== Segment start ==

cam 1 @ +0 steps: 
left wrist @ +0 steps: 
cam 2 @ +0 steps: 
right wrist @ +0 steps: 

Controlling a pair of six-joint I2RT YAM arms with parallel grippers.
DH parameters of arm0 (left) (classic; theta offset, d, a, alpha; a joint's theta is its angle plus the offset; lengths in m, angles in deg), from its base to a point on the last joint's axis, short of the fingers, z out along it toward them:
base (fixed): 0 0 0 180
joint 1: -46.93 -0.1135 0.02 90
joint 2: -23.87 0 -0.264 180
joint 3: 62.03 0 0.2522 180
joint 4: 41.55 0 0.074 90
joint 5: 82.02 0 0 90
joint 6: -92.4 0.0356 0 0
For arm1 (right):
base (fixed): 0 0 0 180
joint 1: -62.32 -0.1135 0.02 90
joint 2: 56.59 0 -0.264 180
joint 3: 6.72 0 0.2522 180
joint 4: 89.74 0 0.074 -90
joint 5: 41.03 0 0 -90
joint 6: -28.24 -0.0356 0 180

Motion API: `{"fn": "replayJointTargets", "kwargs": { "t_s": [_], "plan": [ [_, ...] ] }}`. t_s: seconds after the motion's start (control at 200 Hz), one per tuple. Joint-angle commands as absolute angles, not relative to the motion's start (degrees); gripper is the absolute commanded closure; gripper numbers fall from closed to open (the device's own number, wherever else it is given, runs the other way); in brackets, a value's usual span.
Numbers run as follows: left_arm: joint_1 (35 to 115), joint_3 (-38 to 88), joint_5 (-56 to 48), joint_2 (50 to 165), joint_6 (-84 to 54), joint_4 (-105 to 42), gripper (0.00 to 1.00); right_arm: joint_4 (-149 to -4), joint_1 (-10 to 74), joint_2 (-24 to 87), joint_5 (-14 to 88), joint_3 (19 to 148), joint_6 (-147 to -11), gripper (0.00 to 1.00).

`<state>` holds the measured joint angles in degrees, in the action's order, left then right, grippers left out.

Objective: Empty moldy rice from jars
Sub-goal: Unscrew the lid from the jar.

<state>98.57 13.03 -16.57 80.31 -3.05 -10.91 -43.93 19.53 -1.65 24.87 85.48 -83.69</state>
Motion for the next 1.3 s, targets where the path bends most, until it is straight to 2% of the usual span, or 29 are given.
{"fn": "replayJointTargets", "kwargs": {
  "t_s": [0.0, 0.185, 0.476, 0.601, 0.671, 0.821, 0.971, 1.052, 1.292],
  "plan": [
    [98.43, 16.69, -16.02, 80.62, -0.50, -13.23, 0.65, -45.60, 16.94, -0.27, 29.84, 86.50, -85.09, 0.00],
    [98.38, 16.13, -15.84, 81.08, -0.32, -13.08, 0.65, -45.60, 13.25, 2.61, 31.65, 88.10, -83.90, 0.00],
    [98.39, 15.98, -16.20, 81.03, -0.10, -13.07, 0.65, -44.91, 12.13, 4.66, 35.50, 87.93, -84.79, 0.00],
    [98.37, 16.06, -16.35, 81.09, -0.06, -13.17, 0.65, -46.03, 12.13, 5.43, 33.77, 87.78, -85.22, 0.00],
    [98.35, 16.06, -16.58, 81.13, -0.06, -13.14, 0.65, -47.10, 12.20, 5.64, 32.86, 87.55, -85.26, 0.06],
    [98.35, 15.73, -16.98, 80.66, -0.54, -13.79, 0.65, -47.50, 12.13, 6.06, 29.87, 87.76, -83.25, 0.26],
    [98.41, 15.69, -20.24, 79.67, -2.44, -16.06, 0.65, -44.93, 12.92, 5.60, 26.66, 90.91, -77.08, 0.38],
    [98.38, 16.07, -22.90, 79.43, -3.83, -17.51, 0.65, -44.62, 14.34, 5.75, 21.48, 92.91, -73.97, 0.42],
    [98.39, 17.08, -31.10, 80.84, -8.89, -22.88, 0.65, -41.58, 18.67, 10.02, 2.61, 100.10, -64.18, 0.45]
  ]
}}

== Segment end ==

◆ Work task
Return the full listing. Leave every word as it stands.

◆ Written response
cam 1 @ +0 steps: 
left wrist @ +0 steps: 
cam 2 @ +0 steps: 
right wrist @ +0 steps: 

Controlling a pair of six-joint I2RT YAM arms with parallel grippers.
DH parameters of arm0 (left) (classic; theta offset, d, a, alpha; a joint's theta is its angle plus the offset; lengths in m, angles in deg), from its base to a point on the last joint's axis, short of the fingers, z out along it toward them:
base (fixed): 0 0 0 180
joint 1: -46.93 -0.1135 0.02 90
joint 2: -23.87 0 -0.264 180
joint 3: 62.03 0 0.2522 180
joint 4: 41.55 0 0.074 90
joint 5: 82.02 0 0 90
joint 6: -92.4 0.0356 0 0
For arm1 (right):
base (fixed): 0 0 0 180
joint 1: -62.32 -0.1135 0.02 90
joint 2: 56.59 0 -0.264 180
joint 3: 6.72 0 0.2522 180
joint 4: 89.74 0 0.074 -90
joint 5: 41.03 0 0 -90
joint 6: -28.24 -0.0356 0 180

Motion API: `{"fn": "replayJointTargets", "kwargs": { "t_s": [_], "plan": [ [_, ...] ] }}`. t_s: seconds after the motion's start (control at 200 Hz), one per tuple. Joint-angle commands as absolute angles, not relative to the motion's start (degrees); gripper is the absolute commanded closure; gripper numbers fall from closed to open (the device's own number, wherever else it is given, runs the other way); in brackets, a value's usual span.
Numbers run as follows: left_arm: joint_1 (35 to 115), joint_3 (-38 to 88), joint_5 (-56 to 48), joint_2 (50 to 165), joint_6 (-84 to 54), joint_4 (-105 to 42), gripper (0.00 to 1.00); right_arm: joint_4 (-149 to -4), joint_1 (-10 to 74), joint_2 (-24 to 87), joint_5 (-14 to 88), joint_3 (19 to 148), joint_6 (-147 to -11), gripper (0.00 to 1.00).

`<state>` holds the measured joint angles in degrees, in the action's order, left then right, grippers left out.

Objective: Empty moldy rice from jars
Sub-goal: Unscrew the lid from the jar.

<state>98.57 13.03 -16.57 80.31 -3.05 -10.91 -43.93 19.53 -1.65 24.87 85.48 -83.69</state>
Motion for the next 1.3 s, targets where the path bends most, until it is straight to 2% of the usual span, or 29 are given.
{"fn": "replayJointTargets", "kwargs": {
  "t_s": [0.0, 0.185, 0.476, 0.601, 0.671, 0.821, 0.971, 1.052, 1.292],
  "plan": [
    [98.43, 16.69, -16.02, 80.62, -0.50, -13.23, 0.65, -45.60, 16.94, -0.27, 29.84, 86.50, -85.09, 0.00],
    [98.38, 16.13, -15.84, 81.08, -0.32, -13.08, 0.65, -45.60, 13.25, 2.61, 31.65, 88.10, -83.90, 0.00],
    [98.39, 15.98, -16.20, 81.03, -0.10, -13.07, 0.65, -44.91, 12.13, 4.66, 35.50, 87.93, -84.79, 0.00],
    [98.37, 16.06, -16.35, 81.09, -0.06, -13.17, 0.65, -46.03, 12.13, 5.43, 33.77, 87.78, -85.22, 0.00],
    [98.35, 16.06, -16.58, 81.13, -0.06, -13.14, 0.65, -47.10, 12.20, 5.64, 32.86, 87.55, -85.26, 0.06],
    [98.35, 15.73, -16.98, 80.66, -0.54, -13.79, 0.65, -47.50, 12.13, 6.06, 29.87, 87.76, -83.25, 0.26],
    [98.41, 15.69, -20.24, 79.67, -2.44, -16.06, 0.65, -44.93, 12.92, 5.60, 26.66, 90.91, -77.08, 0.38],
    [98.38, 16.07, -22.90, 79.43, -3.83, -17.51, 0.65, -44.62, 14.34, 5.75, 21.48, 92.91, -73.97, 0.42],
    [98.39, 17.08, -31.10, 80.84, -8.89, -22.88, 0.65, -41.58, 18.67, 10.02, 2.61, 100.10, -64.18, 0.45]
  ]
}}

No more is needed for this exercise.